▶ What the exercise asks
Give back exactly the stretch of data below from the line holding "(508, 216): 0" through the line holding "Room coordinates in", both ends included, and leave the remaining lines out.

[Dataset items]

********

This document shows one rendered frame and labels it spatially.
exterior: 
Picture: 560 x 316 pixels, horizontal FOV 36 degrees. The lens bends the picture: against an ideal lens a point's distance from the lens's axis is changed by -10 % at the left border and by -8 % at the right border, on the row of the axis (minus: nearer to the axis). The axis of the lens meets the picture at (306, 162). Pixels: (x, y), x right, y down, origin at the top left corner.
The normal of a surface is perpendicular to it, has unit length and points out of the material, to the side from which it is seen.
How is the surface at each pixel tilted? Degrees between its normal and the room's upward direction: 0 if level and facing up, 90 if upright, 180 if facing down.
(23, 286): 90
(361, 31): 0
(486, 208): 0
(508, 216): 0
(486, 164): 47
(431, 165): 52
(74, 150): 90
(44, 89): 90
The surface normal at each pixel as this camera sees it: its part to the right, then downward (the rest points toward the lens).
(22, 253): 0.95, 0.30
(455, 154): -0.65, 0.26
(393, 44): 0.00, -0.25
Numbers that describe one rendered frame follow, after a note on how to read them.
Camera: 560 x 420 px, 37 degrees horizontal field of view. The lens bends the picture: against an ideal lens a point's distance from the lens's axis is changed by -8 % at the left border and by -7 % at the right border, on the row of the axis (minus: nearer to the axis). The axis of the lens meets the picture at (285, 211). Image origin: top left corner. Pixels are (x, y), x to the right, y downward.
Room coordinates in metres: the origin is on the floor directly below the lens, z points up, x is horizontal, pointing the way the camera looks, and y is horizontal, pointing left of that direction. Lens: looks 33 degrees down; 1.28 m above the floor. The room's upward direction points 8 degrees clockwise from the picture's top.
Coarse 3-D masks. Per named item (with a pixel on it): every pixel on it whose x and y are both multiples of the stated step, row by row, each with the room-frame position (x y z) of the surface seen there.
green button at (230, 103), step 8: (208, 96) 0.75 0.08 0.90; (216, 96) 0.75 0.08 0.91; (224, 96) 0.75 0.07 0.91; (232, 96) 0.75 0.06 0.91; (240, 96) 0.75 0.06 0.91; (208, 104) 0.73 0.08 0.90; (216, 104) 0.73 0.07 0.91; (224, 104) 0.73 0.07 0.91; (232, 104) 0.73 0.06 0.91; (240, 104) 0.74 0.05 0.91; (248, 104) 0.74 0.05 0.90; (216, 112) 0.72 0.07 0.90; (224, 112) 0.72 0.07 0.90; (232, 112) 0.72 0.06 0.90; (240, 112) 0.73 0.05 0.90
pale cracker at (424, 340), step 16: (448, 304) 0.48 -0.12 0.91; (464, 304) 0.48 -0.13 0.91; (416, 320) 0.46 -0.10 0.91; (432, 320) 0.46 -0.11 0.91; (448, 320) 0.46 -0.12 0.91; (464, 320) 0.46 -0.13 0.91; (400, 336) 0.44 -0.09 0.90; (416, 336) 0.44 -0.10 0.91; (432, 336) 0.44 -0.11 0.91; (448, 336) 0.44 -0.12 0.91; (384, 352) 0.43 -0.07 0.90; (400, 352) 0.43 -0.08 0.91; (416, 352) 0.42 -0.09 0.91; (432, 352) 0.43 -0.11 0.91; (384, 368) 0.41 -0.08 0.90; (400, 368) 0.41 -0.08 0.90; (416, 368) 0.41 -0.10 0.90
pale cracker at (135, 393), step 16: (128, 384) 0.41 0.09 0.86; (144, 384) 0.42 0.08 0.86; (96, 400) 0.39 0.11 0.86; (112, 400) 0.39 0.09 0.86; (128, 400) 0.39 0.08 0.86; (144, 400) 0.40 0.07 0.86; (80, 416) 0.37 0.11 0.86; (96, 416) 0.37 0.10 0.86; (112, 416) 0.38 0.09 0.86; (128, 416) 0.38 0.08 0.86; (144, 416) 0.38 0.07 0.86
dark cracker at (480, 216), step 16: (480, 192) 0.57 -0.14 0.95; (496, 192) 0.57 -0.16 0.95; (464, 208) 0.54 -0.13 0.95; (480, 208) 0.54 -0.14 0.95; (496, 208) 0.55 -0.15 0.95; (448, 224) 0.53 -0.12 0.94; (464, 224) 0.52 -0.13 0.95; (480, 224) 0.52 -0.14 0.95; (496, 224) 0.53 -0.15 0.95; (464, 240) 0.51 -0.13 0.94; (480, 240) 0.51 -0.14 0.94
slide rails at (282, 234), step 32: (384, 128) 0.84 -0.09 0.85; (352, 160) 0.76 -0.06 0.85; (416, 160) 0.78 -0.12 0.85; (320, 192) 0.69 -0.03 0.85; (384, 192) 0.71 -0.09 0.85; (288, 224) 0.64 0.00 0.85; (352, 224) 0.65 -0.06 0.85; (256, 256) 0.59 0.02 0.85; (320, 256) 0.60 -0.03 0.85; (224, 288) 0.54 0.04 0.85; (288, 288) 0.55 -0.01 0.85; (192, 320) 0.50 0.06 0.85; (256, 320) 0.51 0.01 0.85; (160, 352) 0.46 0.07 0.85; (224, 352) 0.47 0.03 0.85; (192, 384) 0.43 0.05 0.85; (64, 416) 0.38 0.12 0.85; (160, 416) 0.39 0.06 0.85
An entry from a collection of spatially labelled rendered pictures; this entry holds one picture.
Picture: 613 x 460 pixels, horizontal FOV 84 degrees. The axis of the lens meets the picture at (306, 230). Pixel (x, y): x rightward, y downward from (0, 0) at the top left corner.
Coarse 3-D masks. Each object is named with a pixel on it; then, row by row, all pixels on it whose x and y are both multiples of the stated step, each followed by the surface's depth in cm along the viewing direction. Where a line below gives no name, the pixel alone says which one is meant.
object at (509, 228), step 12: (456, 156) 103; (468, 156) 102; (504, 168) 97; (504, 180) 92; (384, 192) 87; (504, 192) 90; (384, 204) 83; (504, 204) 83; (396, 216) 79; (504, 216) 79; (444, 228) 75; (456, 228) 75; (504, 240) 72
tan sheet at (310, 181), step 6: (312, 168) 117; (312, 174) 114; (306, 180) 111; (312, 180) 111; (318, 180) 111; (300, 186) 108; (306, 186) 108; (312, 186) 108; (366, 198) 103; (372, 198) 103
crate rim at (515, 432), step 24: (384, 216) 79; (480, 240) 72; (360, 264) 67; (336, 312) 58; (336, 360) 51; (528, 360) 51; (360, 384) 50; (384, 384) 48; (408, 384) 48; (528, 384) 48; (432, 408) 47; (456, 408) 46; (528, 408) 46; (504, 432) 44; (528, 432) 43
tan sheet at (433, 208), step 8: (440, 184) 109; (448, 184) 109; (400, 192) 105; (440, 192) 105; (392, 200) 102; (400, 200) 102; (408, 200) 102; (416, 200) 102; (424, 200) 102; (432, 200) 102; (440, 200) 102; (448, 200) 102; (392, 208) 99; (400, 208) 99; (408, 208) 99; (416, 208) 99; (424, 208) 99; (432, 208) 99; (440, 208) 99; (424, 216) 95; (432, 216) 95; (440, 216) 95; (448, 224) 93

********

▶ Solution for this task
(508, 216): 0
(486, 164): 47
(431, 165): 52
(74, 150): 90
(44, 89): 90
The surface normal at each pixel as this camera sees it: its part to the right, then downward (the rest points toward the lens).
(22, 253): 0.95, 0.30
(455, 154): -0.65, 0.26
(393, 44): 0.00, -0.25
Numbers that describe one rendered frame follow, after a note on how to read them.
Camera: 560 x 420 px, 37 degrees horizontal field of view. The lens bends the picture: against an ideal lens a point's distance from the lens's axis is changed by -8 % at the left border and by -7 % at the right border, on the row of the axis (minus: nearer to the axis). The axis of the lens meets the picture at (285, 211). Image origin: top left corner. Pixels are (x, y), x to the right, y downward.
Room coordinates in metres: the origin is on the floor directly below the lens, z points up, x is horizontal, pointing the way the camera looks, and y is horizontal, pointing left of that direction. Lens: looks 33 degrees down; 1.28 m above the floor. The room's upward direction points 8 degrees clockwise from the picture's top.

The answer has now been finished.